Even if we find a strong correlation we cannot assume that that one variable is the cause of another.
AO3 - Strengths
Useful preliminary tool for research.
This can suggest ideas about possible research in future.
Quick and economic
No need for controlled environment and no manipulation of variables.
Data collected be others (secondary data) can be used.
AO3 - Limitations
Cannot tell us why variables are related
Potential that an untested variable is the cause for the relationship
Eg. Perhaps people who drink a lot of caffeine do so because they work a job that requires long hours and high concentration therefore, there is a third variable - job type
Potential to be misused or misinterpreted
Eg. correlations between criminal activity and ‘broken homes’. Assumption that it is due to a ‘broken home’ people commit crime and doesn’t consider other factors.
Mean - The average
Adding all the scores together and dividing by the total number of scores
Example:
5, 7, 7, 9, 10, 11, 12, 14, 15, 17
Mean - the average
Includes all the scores in the data set within the calculation This means it is more representative of the data as a whole.

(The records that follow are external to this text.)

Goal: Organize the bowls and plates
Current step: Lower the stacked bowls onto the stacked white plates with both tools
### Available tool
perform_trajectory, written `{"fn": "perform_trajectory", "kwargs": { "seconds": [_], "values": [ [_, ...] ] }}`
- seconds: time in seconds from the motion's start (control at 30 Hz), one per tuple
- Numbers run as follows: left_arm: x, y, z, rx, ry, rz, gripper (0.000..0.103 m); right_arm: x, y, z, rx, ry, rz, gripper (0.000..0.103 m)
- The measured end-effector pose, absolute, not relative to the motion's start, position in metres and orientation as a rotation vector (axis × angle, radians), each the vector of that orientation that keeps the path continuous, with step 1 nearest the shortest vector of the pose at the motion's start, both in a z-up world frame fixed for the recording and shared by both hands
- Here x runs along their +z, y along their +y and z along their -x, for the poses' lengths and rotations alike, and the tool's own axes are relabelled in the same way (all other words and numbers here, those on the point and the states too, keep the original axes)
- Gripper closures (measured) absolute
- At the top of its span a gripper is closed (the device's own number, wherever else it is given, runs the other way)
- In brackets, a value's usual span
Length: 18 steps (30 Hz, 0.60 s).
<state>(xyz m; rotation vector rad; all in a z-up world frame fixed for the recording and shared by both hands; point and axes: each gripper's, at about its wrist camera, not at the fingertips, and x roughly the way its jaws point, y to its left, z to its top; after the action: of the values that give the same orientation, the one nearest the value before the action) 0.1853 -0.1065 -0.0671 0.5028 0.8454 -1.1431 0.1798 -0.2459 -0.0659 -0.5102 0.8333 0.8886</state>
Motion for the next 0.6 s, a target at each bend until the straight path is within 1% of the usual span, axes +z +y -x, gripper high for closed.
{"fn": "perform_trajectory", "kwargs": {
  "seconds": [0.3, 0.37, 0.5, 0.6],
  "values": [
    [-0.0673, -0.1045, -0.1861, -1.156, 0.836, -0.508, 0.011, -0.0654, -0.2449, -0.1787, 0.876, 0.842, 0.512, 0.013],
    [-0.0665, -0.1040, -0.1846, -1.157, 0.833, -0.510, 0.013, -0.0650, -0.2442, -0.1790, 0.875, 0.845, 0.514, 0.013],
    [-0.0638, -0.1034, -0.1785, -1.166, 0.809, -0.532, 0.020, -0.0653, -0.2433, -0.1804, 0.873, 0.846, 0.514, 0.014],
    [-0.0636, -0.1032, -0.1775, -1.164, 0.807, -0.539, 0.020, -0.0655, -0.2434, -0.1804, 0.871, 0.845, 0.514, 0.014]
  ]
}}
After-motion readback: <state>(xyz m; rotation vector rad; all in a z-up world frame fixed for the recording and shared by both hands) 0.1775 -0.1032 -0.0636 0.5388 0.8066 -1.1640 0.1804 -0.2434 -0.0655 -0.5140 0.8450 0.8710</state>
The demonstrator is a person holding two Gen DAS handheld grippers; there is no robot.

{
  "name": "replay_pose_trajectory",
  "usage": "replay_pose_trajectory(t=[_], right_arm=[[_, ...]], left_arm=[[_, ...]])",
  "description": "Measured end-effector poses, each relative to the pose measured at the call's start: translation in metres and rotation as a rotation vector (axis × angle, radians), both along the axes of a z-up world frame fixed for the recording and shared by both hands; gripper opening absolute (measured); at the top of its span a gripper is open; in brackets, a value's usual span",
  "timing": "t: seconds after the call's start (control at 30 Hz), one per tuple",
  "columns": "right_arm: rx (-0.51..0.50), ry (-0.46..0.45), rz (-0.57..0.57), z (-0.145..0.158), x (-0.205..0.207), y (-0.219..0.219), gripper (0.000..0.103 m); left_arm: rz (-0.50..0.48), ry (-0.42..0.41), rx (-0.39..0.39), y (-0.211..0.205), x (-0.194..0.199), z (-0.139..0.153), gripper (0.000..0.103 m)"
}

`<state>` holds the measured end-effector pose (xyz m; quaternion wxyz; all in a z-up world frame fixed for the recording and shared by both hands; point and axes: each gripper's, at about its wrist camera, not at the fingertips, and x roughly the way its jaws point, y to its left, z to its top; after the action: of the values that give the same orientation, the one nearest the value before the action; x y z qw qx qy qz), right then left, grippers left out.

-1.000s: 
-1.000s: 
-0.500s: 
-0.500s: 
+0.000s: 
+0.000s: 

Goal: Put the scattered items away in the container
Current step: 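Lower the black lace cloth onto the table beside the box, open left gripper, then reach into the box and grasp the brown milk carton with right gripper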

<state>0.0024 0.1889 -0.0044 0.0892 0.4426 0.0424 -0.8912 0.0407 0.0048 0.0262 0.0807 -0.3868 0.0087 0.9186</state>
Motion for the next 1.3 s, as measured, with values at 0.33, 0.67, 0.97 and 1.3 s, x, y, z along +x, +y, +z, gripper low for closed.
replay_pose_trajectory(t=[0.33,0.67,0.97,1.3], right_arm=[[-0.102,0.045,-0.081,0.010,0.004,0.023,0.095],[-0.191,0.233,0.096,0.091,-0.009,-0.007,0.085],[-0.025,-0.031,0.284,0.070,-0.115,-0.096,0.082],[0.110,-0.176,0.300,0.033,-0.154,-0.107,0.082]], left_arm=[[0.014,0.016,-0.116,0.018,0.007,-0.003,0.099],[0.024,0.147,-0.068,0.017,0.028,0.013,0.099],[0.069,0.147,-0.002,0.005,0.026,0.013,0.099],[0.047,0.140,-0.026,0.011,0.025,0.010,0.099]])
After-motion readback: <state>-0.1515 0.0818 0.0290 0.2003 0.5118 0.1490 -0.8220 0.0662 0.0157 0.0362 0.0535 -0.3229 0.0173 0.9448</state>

However, the mean is easily distorted by extreme values.
Median
The middle value in a set of data set when the scores are arranged from lowest to highest.
In an even number of scores the median is halfway between the two middle scores.
Example:
5, 7, 7, 9, 10, 11, 12, 14, 15, 17
Median
Extreme scores do not affect in the same way that it way it does with the mean.
However, it is less sensitive than the mean as the actual value of lower and higher numbers are ignored and extreme values may be important
Mode
The most frequently occurring value
There can sometimes be more than one mode or no mode if all scores are different
Example:
5, 7, 7, 9, 10, 11, 12, 14, 15, 17
Mode
For data in categories it can be the only measurement you can use.
The mode can be a wildly different score from our mean and median
If there are several modes then thats not useful information.
Range
(Highest score - Lowest score) + 1 = range
Example:
5, 7, 7, 9, 10, 11, 12, 14, 15, 17
Range
Easy to calculate.
Only takes into account the two most extreme values, this might not be representative of the data set as a whole.
Influenced by outliers.
Standard Deviation
A single value that tells us how far scores deviate (move away) from the mean.
Larger the deviation the greater the spread within the data set. Smaller the deviation the smaller the spread within the data set.
Example:
5, 7, 7, 9, 10, 11, 12, 14, 15, 17
Standard Deviation
More precise measure of dispersion as it includes all values within the final calculation.
However, this means that it can be distorted by one extreme value.